Please print the full listing below exactly, but not the pictures in it.

** Opening Stored data block **

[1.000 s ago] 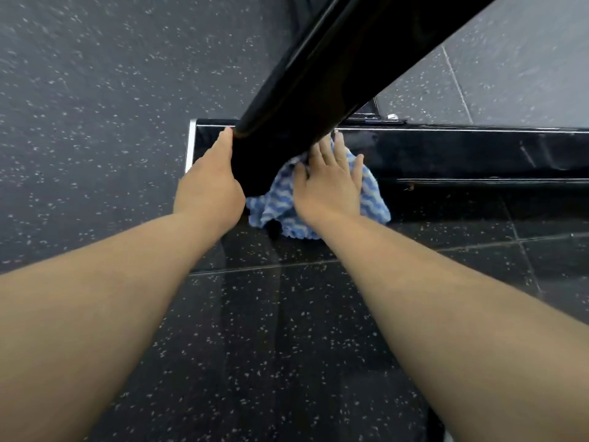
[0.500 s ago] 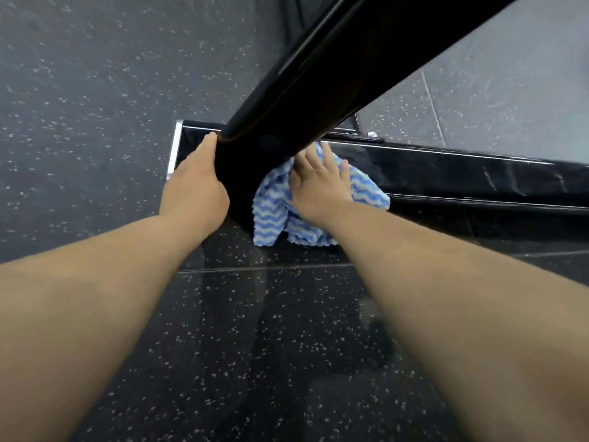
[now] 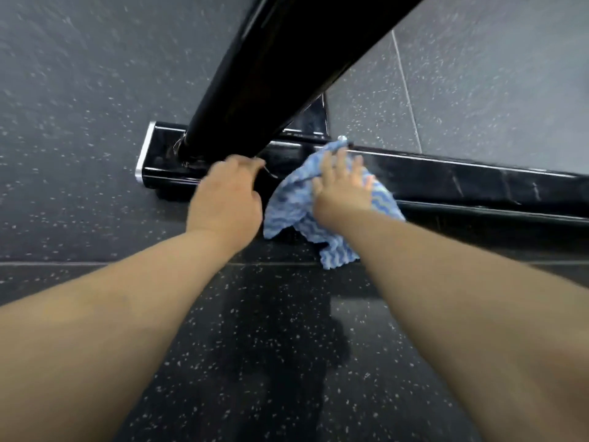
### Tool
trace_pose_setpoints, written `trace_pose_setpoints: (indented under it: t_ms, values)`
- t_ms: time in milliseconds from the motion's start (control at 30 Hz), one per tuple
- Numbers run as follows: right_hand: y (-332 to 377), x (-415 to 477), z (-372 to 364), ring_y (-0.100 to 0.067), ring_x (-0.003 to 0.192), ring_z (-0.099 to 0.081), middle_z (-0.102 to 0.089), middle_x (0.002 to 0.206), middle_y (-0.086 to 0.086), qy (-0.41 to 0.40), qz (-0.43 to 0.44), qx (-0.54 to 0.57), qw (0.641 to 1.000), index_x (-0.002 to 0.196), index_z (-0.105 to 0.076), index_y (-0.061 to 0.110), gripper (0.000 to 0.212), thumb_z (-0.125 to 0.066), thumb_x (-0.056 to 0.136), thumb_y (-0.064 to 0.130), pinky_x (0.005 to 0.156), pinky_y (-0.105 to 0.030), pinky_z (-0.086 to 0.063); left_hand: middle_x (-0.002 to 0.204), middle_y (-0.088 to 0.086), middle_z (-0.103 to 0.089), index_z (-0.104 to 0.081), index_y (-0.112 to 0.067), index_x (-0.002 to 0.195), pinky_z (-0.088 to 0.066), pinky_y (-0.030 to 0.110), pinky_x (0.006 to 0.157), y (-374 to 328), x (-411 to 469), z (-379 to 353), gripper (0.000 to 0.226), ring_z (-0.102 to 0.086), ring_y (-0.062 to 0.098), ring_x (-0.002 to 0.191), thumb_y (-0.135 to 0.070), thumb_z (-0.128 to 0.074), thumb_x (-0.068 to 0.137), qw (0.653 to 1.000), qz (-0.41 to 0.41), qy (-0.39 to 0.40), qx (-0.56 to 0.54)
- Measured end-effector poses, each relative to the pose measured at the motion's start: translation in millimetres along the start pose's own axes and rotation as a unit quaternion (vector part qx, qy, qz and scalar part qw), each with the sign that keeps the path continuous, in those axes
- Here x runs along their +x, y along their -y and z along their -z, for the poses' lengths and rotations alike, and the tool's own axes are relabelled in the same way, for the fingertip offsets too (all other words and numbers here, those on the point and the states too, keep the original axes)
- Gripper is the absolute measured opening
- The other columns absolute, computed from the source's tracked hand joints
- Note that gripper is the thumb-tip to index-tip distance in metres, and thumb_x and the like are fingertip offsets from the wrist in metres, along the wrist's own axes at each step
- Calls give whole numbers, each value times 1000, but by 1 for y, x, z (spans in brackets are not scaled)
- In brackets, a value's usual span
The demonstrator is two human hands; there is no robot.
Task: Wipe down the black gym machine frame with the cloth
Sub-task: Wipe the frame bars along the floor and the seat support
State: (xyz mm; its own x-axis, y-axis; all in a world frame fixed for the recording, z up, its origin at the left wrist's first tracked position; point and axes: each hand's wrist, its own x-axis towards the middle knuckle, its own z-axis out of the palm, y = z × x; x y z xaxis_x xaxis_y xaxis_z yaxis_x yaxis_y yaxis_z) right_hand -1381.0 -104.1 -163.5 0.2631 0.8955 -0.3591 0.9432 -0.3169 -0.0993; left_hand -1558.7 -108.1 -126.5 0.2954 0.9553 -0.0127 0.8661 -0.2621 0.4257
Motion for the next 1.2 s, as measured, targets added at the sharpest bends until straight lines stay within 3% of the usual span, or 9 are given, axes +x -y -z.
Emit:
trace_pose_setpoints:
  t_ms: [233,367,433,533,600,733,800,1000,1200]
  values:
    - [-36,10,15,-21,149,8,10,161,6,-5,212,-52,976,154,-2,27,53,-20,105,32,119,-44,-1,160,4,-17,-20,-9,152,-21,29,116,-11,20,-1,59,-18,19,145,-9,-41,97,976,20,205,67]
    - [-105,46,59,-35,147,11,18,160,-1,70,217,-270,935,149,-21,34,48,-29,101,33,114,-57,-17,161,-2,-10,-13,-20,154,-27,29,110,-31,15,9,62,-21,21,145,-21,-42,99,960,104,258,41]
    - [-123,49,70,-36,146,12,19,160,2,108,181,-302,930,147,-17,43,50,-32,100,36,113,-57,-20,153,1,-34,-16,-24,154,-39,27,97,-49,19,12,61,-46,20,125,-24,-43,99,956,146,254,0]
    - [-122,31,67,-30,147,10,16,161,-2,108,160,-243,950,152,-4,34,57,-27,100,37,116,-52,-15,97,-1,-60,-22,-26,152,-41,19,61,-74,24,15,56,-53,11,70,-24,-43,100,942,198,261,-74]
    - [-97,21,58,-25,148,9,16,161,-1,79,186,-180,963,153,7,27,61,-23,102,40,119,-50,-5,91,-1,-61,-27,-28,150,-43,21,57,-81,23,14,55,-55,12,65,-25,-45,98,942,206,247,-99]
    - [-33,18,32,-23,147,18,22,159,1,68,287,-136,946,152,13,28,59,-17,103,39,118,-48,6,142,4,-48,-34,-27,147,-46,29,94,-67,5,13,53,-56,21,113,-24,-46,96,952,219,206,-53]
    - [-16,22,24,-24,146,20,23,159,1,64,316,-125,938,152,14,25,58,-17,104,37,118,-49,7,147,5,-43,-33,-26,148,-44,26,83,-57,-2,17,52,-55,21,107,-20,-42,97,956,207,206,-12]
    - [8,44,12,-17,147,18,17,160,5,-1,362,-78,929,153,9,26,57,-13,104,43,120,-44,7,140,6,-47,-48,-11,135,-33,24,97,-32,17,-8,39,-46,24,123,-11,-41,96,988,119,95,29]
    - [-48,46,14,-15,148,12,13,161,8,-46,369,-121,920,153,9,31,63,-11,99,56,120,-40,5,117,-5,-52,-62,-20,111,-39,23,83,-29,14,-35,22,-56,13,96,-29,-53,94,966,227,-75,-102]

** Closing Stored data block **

## Task result:
[1.000 s ago] 
[0.500 s ago] 
[now] 
### Tool
trace_pose_setpoints, written `trace_pose_setpoints: (indented under it: t_ms, values)`
- t_ms: time in milliseconds from the motion's start (control at 30 Hz), one per tuple
- Numbers run as follows: right_hand: y (-332 to 377), x (-415 to 477), z (-372 to 364), ring_y (-0.100 to 0.067), ring_x (-0.003 to 0.192), ring_z (-0.099 to 0.081), middle_z (-0.102 to 0.089), middle_x (0.002 to 0.206), middle_y (-0.086 to 0.086), qy (-0.41 to 0.40), qz (-0.43 to 0.44), qx (-0.54 to 0.57), qw (0.641 to 1.000), index_x (-0.002 to 0.196), index_z (-0.105 to 0.076), index_y (-0.061 to 0.110), gripper (0.000 to 0.212), thumb_z (-0.125 to 0.066), thumb_x (-0.056 to 0.136), thumb_y (-0.064 to 0.130), pinky_x (0.005 to 0.156), pinky_y (-0.105 to 0.030), pinky_z (-0.086 to 0.063); left_hand: middle_x (-0.002 to 0.204), middle_y (-0.088 to 0.086), middle_z (-0.103 to 0.089), index_z (-0.104 to 0.081), index_y (-0.112 to 0.067), index_x (-0.002 to 0.195), pinky_z (-0.088 to 0.066), pinky_y (-0.030 to 0.110), pinky_x (0.006 to 0.157), y (-374 to 328), x (-411 to 469), z (-379 to 353), gripper (0.000 to 0.226), ring_z (-0.102 to 0.086), ring_y (-0.062 to 0.098), ring_x (-0.002 to 0.191), thumb_y (-0.135 to 0.070), thumb_z (-0.128 to 0.074), thumb_x (-0.068 to 0.137), qw (0.653 to 1.000), qz (-0.41 to 0.41), qy (-0.39 to 0.40), qx (-0.56 to 0.54)
- Measured end-effector poses, each relative to the pose measured at the motion's start: translation in millimetres along the start pose's own axes and rotation as a unit quaternion (vector part qx, qy, qz and scalar part qw), each with the sign that keeps the path continuous, in those axes
- Here x runs along their +x, y along their -y and z along their -z, for the poses' lengths and rotations alike, and the tool's own axes are relabelled in the same way, for the fingertip offsets too (all other words and numbers here, those on the point and the states too, keep the original axes)
- Gripper is the absolute measured opening
- The other columns absolute, computed from the source's tracked hand joints
- Note that gripper is the thumb-tip to index-tip distance in metres, and thumb_x and the like are fingertip offsets from the wrist in metres, along the wrist's own axes at each step
- Calls give whole numbers, each value times 1000, but by 1 for y, x, z (spans in brackets are not scaled)
- In brackets, a value's usual span
The demonstrator is two human hands; there is no robot.
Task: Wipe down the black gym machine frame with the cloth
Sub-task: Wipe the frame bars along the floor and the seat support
State: (xyz mm; its own x-axis, y-axis; all in a world frame fixed for the recording, z up, its origin at the left wrist's first tracked position; point and axes: each hand's wrist, its own x-axis towards the middle knuckle, its own z-axis out of the palm, y = z × x; x y z xaxis_x xaxis_y xaxis_z yaxis_x yaxis_y yaxis_z) right_hand -1381.0 -104.1 -163.5 0.2631 0.8955 -0.3591 0.9432 -0.3169 -0.0993; left_hand -1558.7 -108.1 -126.5 0.2954 0.9553 -0.0127 0.8661 -0.2621 0.4257
Motion for the next 1.2 s, as measured, targets added at the sharpest bends until straight lines stay within 3% of the usual span, or 9 are given, axes +x -y -z.
Emit:
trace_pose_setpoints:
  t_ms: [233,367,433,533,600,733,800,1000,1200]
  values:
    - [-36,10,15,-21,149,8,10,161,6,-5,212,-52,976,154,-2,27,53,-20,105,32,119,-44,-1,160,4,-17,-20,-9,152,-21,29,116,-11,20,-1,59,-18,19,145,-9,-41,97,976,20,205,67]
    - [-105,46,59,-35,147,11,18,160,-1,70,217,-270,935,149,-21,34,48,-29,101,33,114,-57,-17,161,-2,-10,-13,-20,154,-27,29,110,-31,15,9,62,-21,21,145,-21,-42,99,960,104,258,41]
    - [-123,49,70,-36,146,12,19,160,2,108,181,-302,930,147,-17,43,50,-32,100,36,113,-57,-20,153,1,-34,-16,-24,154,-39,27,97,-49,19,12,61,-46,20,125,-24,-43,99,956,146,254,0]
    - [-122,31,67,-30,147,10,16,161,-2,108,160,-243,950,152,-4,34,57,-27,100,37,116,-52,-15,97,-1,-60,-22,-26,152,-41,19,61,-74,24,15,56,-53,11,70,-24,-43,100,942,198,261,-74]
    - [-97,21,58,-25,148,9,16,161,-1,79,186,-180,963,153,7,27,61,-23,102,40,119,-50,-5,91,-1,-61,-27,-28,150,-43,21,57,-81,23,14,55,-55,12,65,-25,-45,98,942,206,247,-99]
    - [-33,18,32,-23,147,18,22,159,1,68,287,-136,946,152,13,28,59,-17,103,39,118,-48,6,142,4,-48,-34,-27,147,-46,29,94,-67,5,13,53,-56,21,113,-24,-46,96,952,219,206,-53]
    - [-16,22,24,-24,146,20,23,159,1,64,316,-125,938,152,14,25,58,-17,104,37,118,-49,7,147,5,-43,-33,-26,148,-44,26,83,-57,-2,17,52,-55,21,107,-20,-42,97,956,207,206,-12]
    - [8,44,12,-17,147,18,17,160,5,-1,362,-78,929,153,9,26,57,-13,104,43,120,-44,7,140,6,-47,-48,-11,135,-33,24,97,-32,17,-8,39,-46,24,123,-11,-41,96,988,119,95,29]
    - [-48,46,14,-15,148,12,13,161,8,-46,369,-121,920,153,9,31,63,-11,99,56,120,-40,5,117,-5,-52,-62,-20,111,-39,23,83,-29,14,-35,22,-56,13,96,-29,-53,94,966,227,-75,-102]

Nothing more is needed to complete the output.